灰白色的橡皮屑簌簌落下,顺着桌沿飘进了地板的接缝里。
如果是旁人,早就把这些垃圾扫走了。但陈砚舟没动。
他调出库房的监控,把进度条往回拖。
屏幕上,那些细碎的橡皮屑并没有散乱地堆积。
它们混杂着空气里的尘埃,在窗台下的阴影里缓慢地移动、堆叠。
这个过程持续了整整73分钟。
每过一分钟,就会有一粒新的尘埃加入队列。
不多不少,正好七十三粒。
这数字,跟这几天全城讲述亭早晨试音的次数,一次不差。
屏幕上,那一堆不起眼的灰尘,最终堆出了一个极其微型的“影”字轮廓。
深夜,拾光斋。
张默生打了一桶新水,那块抹布已经被洗得白。
这是最后一遍擦柜台。
抹布吸饱了之前残留的蓝墨,变得沉甸甸的。
张默生没有犹豫,顺手往柜台木纹最深的那道痕迹上按了下去。
起手,掀开。
原本干涸的蓝灰印迹边缘,极其缓慢地渗出了一点晶莹的液体。
不是水,是褐色的树汁。
那是新鲜的,带着活性的汁液。
张默生拿起一根棉签,蘸了一点那滴树汁。
他转身走到柜台后面的博古架旁,那儿放着一个浅口的白瓷盘,盘子里漂着七个老式铜墨盒。
他手很稳,用棉签在七个墨盒之间飞快地点了七下。
七个点连成线,正是一片梧桐叶的主脉络走向。
三分钟后。
盘子里的水面没有一丝波纹,但漂在上面的七个墨盒像是被一只看不见的手拨弄着,同时向右旋转了3。7度。

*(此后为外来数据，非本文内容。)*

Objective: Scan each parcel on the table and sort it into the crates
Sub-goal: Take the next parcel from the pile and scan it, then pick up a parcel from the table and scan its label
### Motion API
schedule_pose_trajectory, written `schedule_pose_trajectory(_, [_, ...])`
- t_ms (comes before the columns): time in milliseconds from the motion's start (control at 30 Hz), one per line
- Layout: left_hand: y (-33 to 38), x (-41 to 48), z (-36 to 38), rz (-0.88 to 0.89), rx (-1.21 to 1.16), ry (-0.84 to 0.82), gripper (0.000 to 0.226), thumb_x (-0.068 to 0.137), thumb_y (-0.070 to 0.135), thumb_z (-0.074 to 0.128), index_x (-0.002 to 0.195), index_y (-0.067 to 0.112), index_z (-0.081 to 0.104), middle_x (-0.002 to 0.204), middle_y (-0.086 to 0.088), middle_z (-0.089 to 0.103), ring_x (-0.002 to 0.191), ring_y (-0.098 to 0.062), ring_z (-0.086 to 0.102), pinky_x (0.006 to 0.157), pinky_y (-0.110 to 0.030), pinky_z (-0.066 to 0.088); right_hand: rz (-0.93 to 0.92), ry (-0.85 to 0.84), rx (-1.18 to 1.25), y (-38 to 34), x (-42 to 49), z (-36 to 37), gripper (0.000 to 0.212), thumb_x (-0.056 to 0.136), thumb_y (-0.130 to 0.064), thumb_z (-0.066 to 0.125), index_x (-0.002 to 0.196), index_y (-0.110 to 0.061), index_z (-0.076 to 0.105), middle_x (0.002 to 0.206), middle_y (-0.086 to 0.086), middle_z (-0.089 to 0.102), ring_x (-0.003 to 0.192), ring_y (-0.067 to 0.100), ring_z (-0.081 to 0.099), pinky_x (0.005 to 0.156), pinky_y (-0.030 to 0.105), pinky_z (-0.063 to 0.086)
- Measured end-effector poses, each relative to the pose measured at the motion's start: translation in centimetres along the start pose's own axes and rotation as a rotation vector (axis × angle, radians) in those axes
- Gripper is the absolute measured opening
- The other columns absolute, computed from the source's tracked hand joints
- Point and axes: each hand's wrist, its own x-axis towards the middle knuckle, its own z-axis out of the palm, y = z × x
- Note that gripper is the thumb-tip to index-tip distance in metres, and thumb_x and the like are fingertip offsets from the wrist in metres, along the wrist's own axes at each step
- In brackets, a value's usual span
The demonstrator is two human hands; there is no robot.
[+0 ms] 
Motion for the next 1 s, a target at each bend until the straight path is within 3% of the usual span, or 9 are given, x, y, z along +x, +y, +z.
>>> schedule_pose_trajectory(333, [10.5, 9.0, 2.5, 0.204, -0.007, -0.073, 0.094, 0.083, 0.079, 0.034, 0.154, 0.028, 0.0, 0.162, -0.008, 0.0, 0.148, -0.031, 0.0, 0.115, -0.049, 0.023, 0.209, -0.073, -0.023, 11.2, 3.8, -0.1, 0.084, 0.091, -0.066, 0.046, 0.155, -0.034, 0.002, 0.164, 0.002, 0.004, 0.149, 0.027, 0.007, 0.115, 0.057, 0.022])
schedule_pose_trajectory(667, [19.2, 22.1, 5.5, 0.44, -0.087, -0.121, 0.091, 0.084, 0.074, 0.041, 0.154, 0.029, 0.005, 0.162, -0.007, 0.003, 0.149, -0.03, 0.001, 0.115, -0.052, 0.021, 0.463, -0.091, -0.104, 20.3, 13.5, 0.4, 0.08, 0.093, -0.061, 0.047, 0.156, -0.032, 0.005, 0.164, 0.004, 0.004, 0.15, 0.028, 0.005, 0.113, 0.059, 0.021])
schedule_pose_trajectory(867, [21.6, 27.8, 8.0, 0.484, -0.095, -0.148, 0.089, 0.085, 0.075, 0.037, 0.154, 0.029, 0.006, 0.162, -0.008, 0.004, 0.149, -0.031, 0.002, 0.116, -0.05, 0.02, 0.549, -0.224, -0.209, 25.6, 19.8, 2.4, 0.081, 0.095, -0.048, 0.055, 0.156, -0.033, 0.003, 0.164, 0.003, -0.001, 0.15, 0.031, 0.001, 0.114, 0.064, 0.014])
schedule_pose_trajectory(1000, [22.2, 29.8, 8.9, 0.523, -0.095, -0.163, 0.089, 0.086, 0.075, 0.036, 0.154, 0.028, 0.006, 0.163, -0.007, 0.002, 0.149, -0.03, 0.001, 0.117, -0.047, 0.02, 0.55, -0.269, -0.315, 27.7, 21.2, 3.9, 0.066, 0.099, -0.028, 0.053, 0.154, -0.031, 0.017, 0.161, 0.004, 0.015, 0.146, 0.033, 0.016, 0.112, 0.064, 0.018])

随着墨盒的转动,水面上那些蓝色的线条开始流动,最终汇聚在盘底蚀刻的那颗叶心位置。
与此同时,苏青禾的家中。
那个被带回来的讲台抽屉还在书桌上放着。
里面的那枚铜袖扣突然变得滚烫,表面温度瞬间飙升至3。17c。
袖扣底下,那原本干燥的木纹蓝灰印迹边缘,悄然渗出了一点褐色的树汁。
颜色、气味、黏稠度,跟张默生柜台上的那一滴,别无二致。
风真的来了,而且已经吹进了每个人的屋子里。
市一院,b3层重症监控室。
这里的空气常年恒温,充斥着消毒水和机器运转的低噪。
郑其安坐在角落的折叠椅上,盯着墙上那排如同心电图般跳动的绿色波形。
那不是某一个病人的心跳,而是整层楼七十三个重症监护仪汇聚起来的信号集群。
波形很平稳,除了一处异常。
连续七天了。
每天凌晨3点17分,这条看似杂乱无章的信号基线,都会毫无征兆地同步向上抬升o。17mV。
郑其安推了推眼镜,那镜片上反射出的不是波形图,而是一个正在缓慢倒计时的红色数字。
还有十七秒,又要到3点17分了。